Siyasi partiler, uzlaşma yerine, adeta toplumda kutuplaşmayı körüklüyorlar. İşsizlik başta olmak üzere, iktisadi ve sosyal alanda makro sorunlar gündemde. Halk gelecek için kaygılı. Dış ve iç şer odakları, Türkiye'yi kaosa sürüklemek için her fırsatı değerlendiriyor. .
Son günlerde ise iktidar ve muhalefet arasındaki zıtlaşma, topluma da yansıdı. Özellikle de üniversitelerdeki kutuplaşmalar kaygı verici boyutlara ulaştı. Nevruz gibi etkinlikler, bahane edilerek adeta sivil itaatsizlik teşvik ediliyor.

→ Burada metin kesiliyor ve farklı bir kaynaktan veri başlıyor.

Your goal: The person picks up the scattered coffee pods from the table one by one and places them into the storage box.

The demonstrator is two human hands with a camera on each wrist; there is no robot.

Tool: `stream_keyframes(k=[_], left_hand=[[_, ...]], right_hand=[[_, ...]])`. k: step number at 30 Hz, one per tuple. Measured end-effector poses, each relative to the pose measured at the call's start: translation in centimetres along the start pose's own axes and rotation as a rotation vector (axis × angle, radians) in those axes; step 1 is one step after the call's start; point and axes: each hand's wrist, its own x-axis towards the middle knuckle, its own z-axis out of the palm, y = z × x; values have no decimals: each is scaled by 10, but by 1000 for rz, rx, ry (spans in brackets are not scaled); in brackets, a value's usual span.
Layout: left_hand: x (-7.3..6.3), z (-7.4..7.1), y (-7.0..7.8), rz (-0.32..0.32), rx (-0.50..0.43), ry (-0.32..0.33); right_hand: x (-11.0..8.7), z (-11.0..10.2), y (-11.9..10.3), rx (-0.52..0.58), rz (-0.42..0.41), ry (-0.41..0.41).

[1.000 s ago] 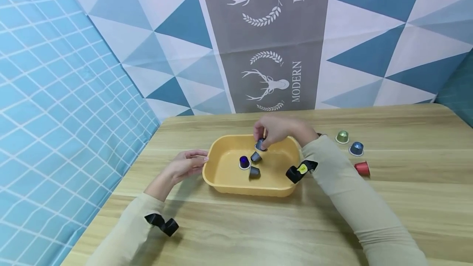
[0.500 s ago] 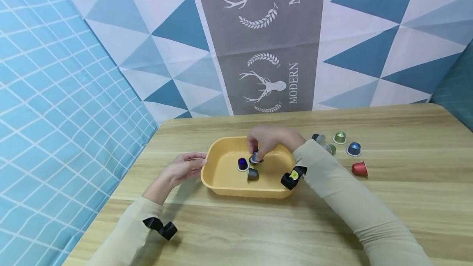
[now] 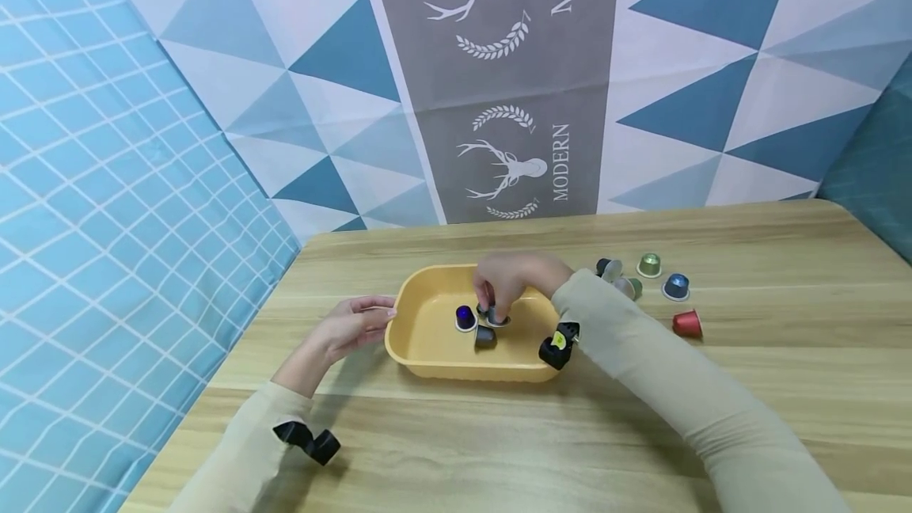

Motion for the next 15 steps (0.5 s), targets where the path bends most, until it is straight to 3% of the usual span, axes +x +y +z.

Oysa gidilebilecek başka bir Türkiye olmadığına göre, tüm kesimler, ülkeye sahip çıkmak ve her alanda, "ORTAK PAYDA" da buluşmak zorundadır. Çünkü ORTAK PAYDA' nın başarısı, onlara da "kendini denetleme" şansıdır. Maalesef iktidara gelen parti ile seçmen ve muhalefet arasındaki diyalog çabucak kopuyor. Yine ülkemizde, Laiklik ve demokrasi arasında, sorun yoktur. Esas sorun siyasi partilerin örtülü stratejileri ve bunun sonucu oluşan huzursuzluktur.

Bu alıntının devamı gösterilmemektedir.